→ **Task to carry out**
Please return the lines below verbatim, beginning at the one that has "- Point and" and stopping after the one that has "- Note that", and add no other lines.

→ **Data extract**

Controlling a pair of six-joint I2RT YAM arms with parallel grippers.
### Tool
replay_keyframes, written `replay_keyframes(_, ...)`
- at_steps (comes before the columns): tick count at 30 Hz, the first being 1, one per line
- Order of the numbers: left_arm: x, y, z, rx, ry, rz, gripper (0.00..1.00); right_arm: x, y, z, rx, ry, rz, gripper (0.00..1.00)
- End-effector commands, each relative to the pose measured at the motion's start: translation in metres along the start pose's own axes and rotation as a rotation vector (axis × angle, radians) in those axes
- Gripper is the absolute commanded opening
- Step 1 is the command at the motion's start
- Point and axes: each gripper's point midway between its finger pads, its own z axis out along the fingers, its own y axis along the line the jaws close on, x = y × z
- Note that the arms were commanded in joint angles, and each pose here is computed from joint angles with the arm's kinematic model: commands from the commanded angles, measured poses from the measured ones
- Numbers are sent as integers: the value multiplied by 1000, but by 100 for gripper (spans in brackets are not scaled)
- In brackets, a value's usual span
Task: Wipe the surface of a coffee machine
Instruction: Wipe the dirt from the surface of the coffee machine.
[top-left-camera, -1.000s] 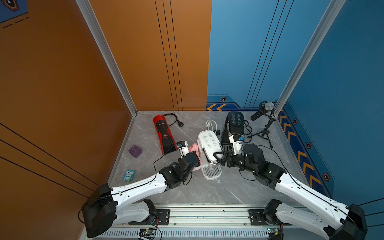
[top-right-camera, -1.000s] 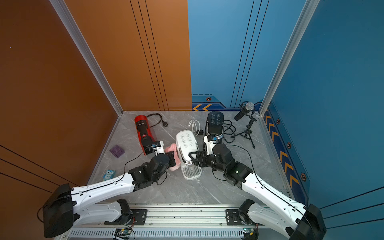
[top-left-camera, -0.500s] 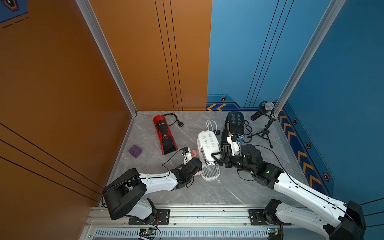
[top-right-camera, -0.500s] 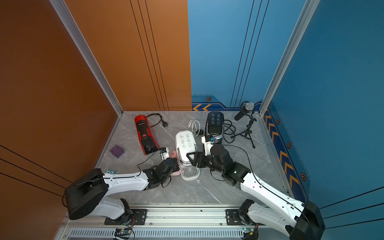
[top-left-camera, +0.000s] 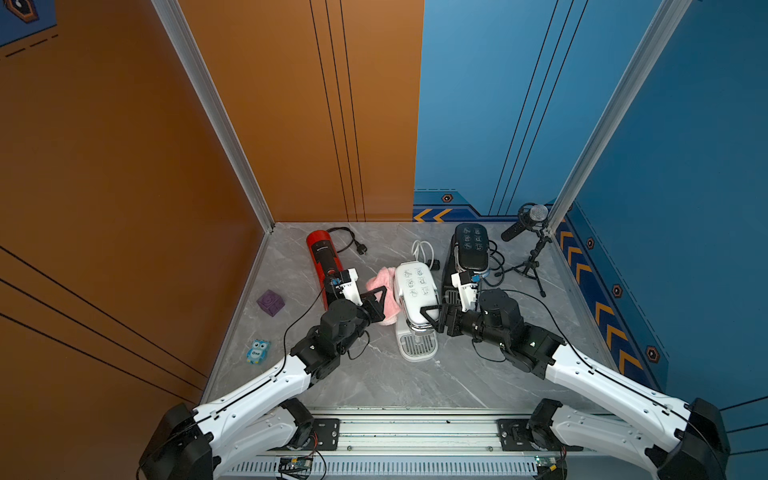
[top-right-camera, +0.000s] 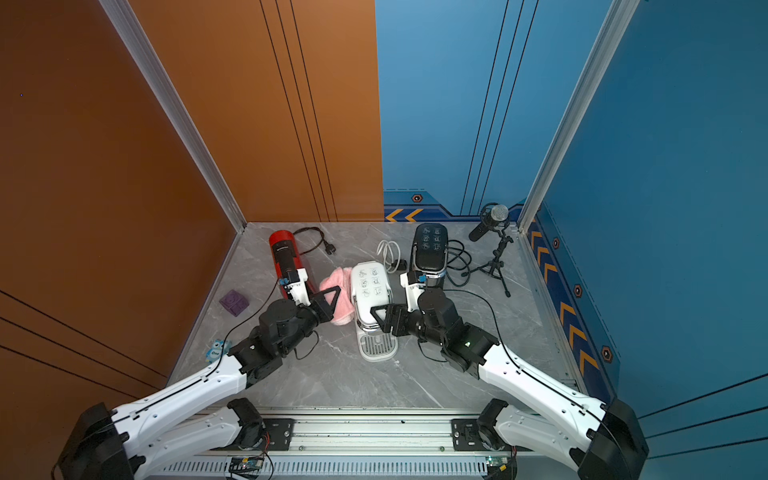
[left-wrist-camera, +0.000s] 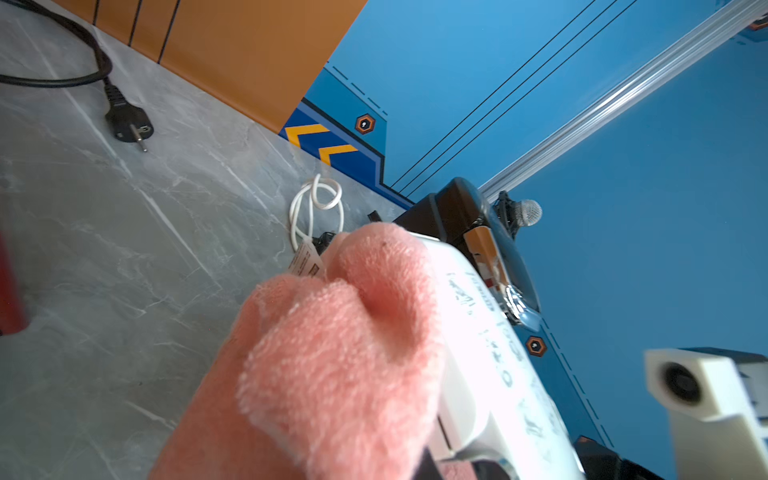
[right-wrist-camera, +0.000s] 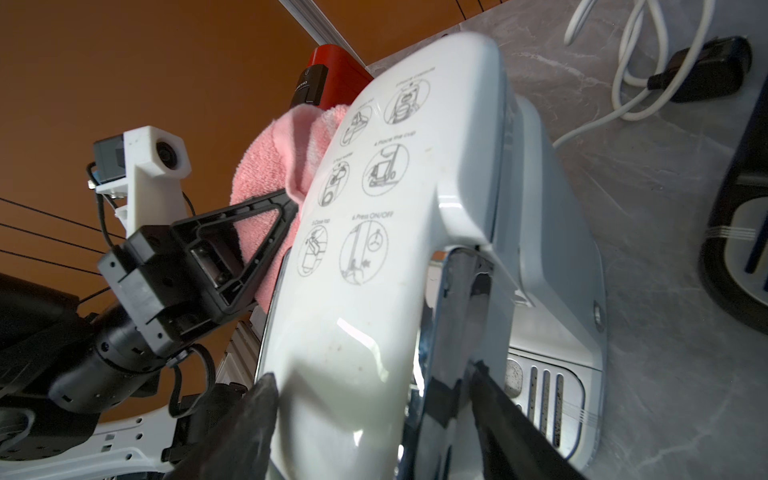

→ **Written response**
- Point and axes: each gripper's point midway between its finger pads, its own z axis out along the fingers, its own y axis along the line the jaws close on, x = y × z
- Note that the arms were commanded in joint angles, and each pose here is computed from joint angles with the arm's kinematic model: commands from the commanded angles, measured poses from the measured ones

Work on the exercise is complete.